■ Your instructions:
Retype all the entries word for word, but omit the pictures.

■ Material supplied:
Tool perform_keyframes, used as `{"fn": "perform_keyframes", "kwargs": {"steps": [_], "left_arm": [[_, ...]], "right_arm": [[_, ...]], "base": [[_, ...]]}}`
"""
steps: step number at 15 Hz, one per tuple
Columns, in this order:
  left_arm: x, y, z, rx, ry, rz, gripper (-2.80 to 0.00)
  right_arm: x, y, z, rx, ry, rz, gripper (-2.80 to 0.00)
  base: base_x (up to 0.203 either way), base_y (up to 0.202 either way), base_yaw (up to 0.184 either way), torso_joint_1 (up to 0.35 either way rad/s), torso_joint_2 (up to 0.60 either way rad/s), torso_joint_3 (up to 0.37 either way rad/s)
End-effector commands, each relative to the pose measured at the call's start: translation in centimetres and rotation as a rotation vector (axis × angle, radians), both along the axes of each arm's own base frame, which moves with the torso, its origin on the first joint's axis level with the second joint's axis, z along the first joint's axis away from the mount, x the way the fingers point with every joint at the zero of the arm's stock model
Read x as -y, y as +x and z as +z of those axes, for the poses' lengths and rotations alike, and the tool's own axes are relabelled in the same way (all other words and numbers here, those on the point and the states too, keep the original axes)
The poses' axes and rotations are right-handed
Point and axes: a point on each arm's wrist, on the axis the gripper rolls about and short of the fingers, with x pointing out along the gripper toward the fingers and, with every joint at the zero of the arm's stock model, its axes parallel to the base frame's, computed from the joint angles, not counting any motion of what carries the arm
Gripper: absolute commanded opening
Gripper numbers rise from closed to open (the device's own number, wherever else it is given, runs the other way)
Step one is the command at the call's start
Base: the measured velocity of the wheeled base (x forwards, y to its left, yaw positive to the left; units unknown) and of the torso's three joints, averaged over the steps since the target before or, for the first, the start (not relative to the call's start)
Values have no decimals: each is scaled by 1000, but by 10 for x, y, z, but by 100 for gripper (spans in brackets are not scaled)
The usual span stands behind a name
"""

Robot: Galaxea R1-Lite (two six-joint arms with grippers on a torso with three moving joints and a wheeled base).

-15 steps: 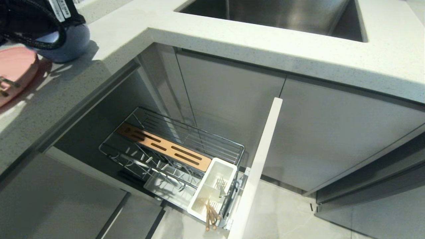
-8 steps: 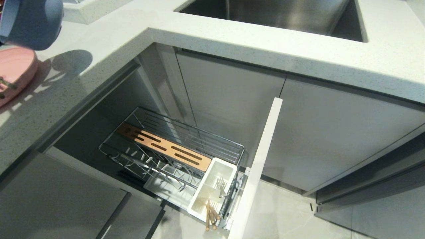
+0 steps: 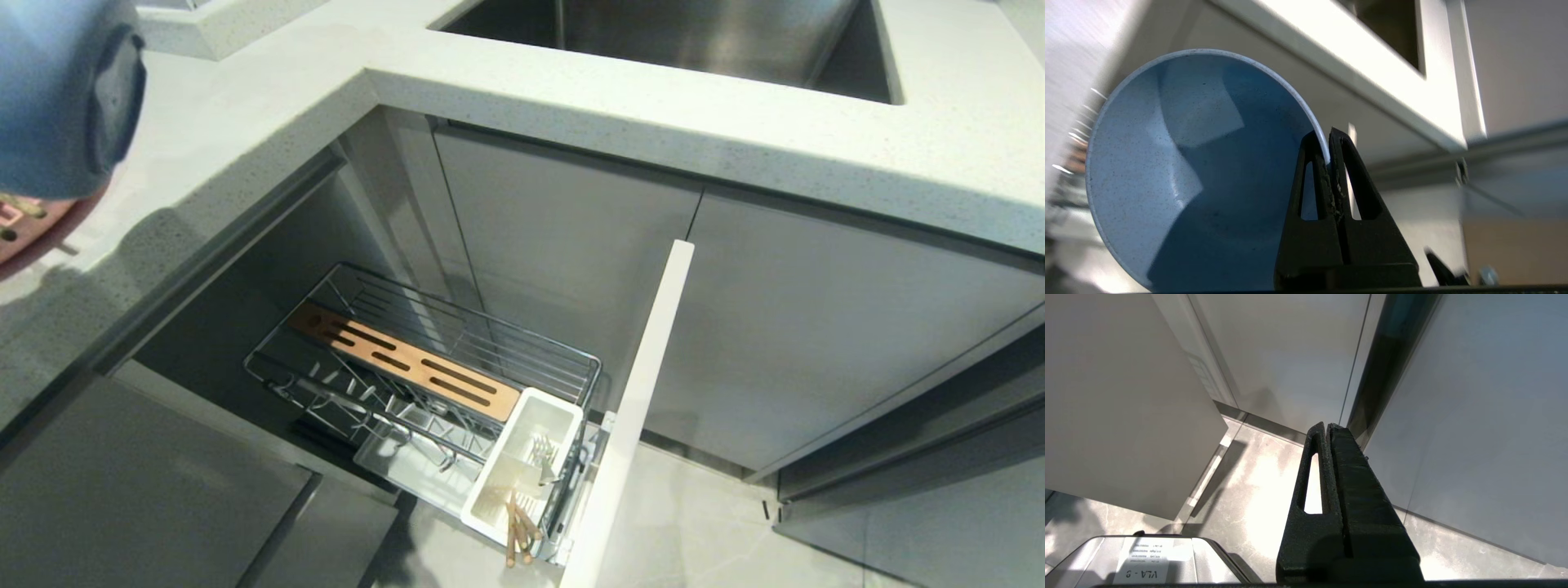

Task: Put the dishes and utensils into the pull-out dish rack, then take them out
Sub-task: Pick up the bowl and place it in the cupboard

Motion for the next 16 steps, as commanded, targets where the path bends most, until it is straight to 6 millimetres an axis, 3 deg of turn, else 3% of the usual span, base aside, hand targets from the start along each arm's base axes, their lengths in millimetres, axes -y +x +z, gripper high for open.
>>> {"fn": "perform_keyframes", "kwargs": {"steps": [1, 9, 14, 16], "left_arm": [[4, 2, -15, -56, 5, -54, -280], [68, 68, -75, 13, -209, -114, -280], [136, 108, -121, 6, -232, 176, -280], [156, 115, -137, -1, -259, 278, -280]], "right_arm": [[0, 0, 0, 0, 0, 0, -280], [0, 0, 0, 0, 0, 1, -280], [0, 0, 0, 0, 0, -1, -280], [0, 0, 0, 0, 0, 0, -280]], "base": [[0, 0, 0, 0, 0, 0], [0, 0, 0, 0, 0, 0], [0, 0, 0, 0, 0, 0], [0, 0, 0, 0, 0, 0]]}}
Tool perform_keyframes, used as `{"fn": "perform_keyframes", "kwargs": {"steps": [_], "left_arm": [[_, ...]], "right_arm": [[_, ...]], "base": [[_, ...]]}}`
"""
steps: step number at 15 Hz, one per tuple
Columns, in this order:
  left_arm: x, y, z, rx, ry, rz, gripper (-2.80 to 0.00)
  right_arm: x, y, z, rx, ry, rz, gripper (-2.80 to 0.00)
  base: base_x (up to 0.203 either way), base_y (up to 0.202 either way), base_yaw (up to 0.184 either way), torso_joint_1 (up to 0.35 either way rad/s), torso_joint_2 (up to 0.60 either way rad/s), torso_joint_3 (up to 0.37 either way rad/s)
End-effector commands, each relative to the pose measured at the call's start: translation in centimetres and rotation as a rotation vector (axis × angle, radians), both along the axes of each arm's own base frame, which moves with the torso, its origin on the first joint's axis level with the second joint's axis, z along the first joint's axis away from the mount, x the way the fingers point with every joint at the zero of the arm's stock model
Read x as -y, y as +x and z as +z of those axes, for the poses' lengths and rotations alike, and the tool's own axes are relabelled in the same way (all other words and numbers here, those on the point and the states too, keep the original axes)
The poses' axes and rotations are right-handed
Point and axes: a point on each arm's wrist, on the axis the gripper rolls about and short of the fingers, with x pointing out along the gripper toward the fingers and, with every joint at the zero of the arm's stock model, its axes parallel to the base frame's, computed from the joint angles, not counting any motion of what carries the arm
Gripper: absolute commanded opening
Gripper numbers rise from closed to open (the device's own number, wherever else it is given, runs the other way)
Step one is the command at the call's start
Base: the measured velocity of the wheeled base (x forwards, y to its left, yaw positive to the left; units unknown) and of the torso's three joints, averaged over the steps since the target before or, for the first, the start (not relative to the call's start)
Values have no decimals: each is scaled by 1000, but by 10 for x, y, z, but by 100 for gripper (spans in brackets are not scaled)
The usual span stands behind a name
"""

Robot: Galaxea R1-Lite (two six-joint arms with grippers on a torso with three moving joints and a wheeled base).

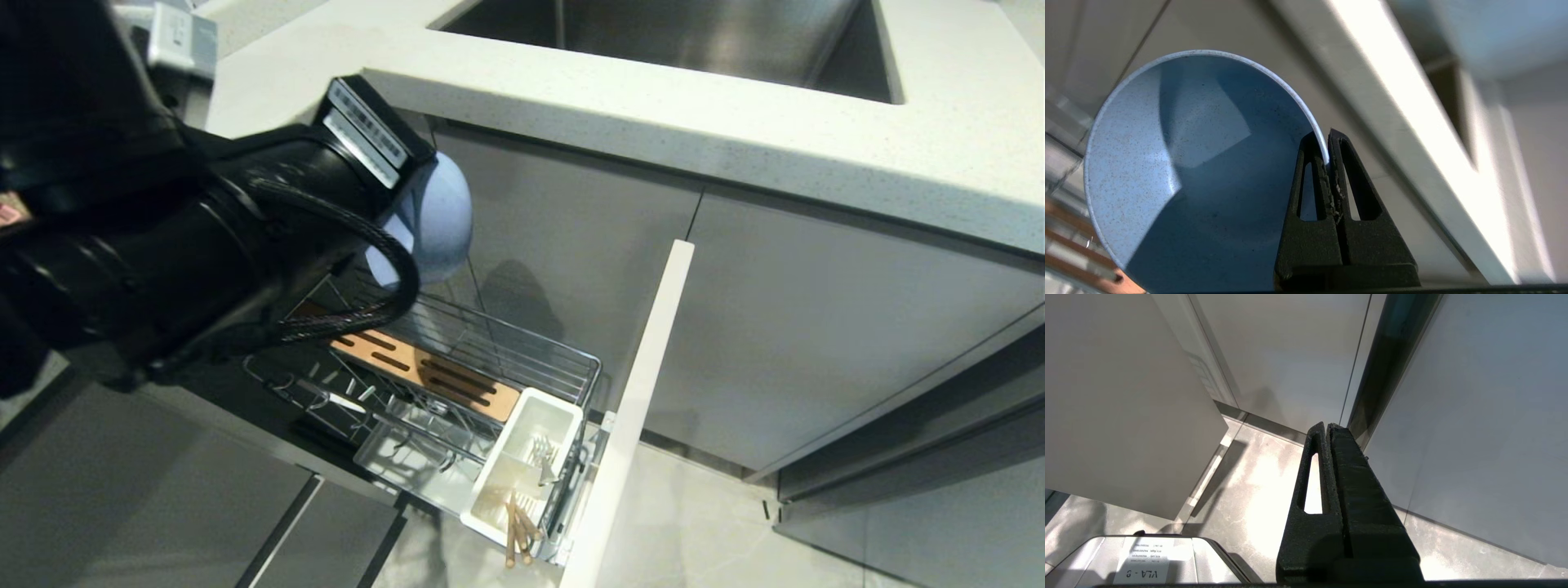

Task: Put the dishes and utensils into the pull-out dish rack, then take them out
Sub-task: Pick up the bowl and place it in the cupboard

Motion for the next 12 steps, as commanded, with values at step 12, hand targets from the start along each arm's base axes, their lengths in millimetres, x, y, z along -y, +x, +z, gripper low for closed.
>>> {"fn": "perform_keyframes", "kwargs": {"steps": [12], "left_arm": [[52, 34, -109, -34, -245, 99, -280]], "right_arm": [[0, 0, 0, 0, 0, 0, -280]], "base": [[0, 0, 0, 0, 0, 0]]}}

■ Response below:
Tool perform_keyframes, used as `{"fn": "perform_keyframes", "kwargs": {"steps": [_], "left_arm": [[_, ...]], "right_arm": [[_, ...]], "base": [[_, ...]]}}`
"""
steps: step number at 15 Hz, one per tuple
Columns, in this order:
  left_arm: x, y, z, rx, ry, rz, gripper (-2.80 to 0.00)
  right_arm: x, y, z, rx, ry, rz, gripper (-2.80 to 0.00)
  base: base_x (up to 0.203 either way), base_y (up to 0.202 either way), base_yaw (up to 0.184 either way), torso_joint_1 (up to 0.35 either way rad/s), torso_joint_2 (up to 0.60 either way rad/s), torso_joint_3 (up to 0.37 either way rad/s)
End-effector commands, each relative to the pose measured at the call's start: translation in centimetres and rotation as a rotation vector (axis × angle, radians), both along the axes of each arm's own base frame, which moves with the torso, its origin on the first joint's axis level with the second joint's axis, z along the first joint's axis away from the mount, x the way the fingers point with every joint at the zero of the arm's stock model
Read x as -y, y as +x and z as +z of those axes, for the poses' lengths and rotations alike, and the tool's own axes are relabelled in the same way (all other words and numbers here, those on the point and the states too, keep the original axes)
The poses' axes and rotations are right-handed
Point and axes: a point on each arm's wrist, on the axis the gripper rolls about and short of the fingers, with x pointing out along the gripper toward the fingers and, with every joint at the zero of the arm's stock model, its axes parallel to the base frame's, computed from the joint angles, not counting any motion of what carries the arm
Gripper: absolute commanded opening
Gripper numbers rise from closed to open (the device's own number, wherever else it is given, runs the other way)
Step one is the command at the call's start
Base: the measured velocity of the wheeled base (x forwards, y to its left, yaw positive to the left; units unknown) and of the torso's three joints, averaged over the steps since the target before or, for the first, the start (not relative to the call's start)
Values have no decimals: each is scaled by 1000, but by 10 for x, y, z, but by 100 for gripper (spans in brackets are not scaled)
The usual span stands behind a name
"""

Robot: Galaxea R1-Lite (two six-joint arms with grippers on a torso with three moving joints and a wheeled base).

-15 steps: 
-8 steps: 
+0 steps: 

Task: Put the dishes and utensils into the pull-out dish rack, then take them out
Sub-task: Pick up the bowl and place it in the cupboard

Motion for the next 16 steps, as commanded, targets where the path bends most, until it is straight to 6 millimetres an axis, 3 deg of turn, else 3% of the usual span, base aside, hand targets from the start along each arm's base axes, their lengths in millimetres, axes -y +x +z, gripper high for open.
>>> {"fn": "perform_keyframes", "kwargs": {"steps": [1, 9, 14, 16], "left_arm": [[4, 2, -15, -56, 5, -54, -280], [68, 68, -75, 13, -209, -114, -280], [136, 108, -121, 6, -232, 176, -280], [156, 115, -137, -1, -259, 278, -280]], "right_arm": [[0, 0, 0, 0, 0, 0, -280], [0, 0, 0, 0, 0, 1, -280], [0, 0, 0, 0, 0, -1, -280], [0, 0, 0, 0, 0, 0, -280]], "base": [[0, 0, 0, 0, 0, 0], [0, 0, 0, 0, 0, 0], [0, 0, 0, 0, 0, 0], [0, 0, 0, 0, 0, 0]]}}
Tool perform_keyframes, used as `{"fn": "perform_keyframes", "kwargs": {"steps": [_], "left_arm": [[_, ...]], "right_arm": [[_, ...]], "base": [[_, ...]]}}`
"""
steps: step number at 15 Hz, one per tuple
Columns, in this order:
  left_arm: x, y, z, rx, ry, rz, gripper (-2.80 to 0.00)
  right_arm: x, y, z, rx, ry, rz, gripper (-2.80 to 0.00)
  base: base_x (up to 0.203 either way), base_y (up to 0.202 either way), base_yaw (up to 0.184 either way), torso_joint_1 (up to 0.35 either way rad/s), torso_joint_2 (up to 0.60 either way rad/s), torso_joint_3 (up to 0.37 either way rad/s)
End-effector commands, each relative to the pose measured at the call's start: translation in centimetres and rotation as a rotation vector (axis × angle, radians), both along the axes of each arm's own base frame, which moves with the torso, its origin on the first joint's axis level with the second joint's axis, z along the first joint's axis away from the mount, x the way the fingers point with every joint at the zero of the arm's stock model
Read x as -y, y as +x and z as +z of those axes, for the poses' lengths and rotations alike, and the tool's own axes are relabelled in the same way (all other words and numbers here, those on the point and the states too, keep the original axes)
The poses' axes and rotations are right-handed
Point and axes: a point on each arm's wrist, on the axis the gripper rolls about and short of the fingers, with x pointing out along the gripper toward the fingers and, with every joint at the zero of the arm's stock model, its axes parallel to the base frame's, computed from the joint angles, not counting any motion of what carries the arm
Gripper: absolute commanded opening
Gripper numbers rise from closed to open (the device's own number, wherever else it is given, runs the other way)
Step one is the command at the call's start
Base: the measured velocity of the wheeled base (x forwards, y to its left, yaw positive to the left; units unknown) and of the torso's three joints, averaged over the steps since the target before or, for the first, the start (not relative to the call's start)
Values have no decimals: each is scaled by 1000, but by 10 for x, y, z, but by 100 for gripper (spans in brackets are not scaled)
The usual span stands behind a name
"""

Robot: Galaxea R1-Lite (two six-joint arms with grippers on a torso with three moving joints and a wheeled base).


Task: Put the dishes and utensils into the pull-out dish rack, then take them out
Sub-task: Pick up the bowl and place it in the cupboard

Motion for the next 12 steps, as commanded, with values at step 12, hand targets from the start along each arm's base axes, their lengths in millimetres, x, y, z along -y, +x, +z, gripper low for closed.
>>> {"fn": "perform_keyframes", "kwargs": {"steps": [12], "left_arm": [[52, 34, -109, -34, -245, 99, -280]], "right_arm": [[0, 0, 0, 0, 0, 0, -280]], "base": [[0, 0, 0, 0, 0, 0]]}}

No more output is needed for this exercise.